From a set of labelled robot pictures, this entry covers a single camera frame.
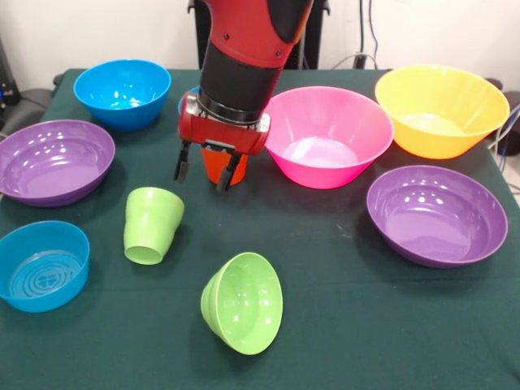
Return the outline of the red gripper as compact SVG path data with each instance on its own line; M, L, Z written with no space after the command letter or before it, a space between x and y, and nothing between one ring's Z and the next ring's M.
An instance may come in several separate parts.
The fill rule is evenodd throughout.
M271 129L271 117L263 113L257 123L250 125L225 123L208 115L197 101L198 94L186 92L182 97L178 133L183 140L174 173L174 181L184 182L189 171L189 149L191 142L211 145L214 149L227 149L232 154L223 165L219 181L216 184L218 192L229 189L233 176L240 163L240 154L259 154L266 144Z

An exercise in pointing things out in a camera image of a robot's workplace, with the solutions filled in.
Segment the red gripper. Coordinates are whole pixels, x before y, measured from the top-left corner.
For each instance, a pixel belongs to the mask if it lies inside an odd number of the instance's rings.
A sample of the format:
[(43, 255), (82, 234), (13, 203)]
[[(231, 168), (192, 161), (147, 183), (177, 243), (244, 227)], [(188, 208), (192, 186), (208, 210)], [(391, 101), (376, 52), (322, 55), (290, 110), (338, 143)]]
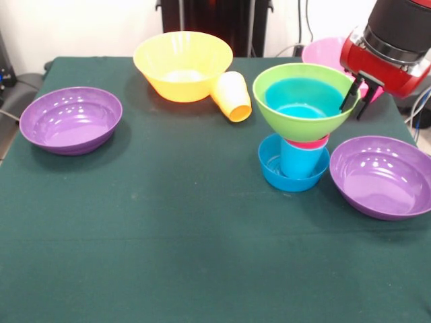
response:
[[(354, 29), (346, 38), (339, 61), (341, 66), (355, 75), (339, 109), (344, 113), (356, 105), (357, 120), (361, 119), (379, 86), (394, 96), (406, 97), (421, 84), (430, 72), (430, 61), (426, 58), (407, 63), (379, 55), (367, 43), (362, 28)], [(368, 84), (365, 96), (356, 104), (356, 99), (361, 97), (358, 95), (358, 90), (363, 82), (362, 77), (378, 85)]]

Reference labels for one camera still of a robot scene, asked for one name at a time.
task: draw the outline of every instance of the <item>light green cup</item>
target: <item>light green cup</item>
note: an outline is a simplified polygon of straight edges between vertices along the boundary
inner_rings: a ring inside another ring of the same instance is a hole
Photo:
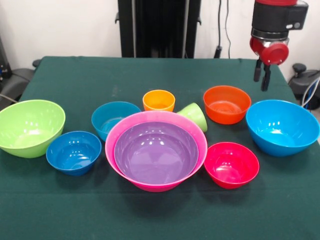
[[[47,100],[27,100],[0,111],[0,148],[22,158],[44,155],[61,135],[65,111]]]
[[[206,117],[198,104],[193,102],[181,111],[178,111],[177,114],[180,114],[193,121],[204,133],[208,130]]]

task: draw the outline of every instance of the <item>purple bowl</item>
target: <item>purple bowl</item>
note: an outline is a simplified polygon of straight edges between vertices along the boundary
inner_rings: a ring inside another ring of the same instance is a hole
[[[129,128],[114,147],[115,163],[124,175],[155,185],[173,183],[189,175],[198,155],[198,146],[187,131],[157,121]]]

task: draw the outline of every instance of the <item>tipped over cup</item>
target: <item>tipped over cup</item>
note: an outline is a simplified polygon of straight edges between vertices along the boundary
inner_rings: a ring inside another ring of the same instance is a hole
[[[148,91],[143,96],[143,107],[145,111],[168,111],[173,112],[175,107],[175,96],[166,90]]]
[[[198,104],[195,102],[189,104],[181,111],[178,111],[177,114],[182,115],[201,128],[201,130],[205,133],[208,130],[207,120],[204,115],[204,112],[201,110]]]

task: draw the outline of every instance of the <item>pink bowl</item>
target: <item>pink bowl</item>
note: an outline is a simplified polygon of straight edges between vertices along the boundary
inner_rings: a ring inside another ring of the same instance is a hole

* _Exercise_:
Work through the listing above, counting every line that has the string "tipped" in it. Give only the final count.

* _Answer to this exercise_:
2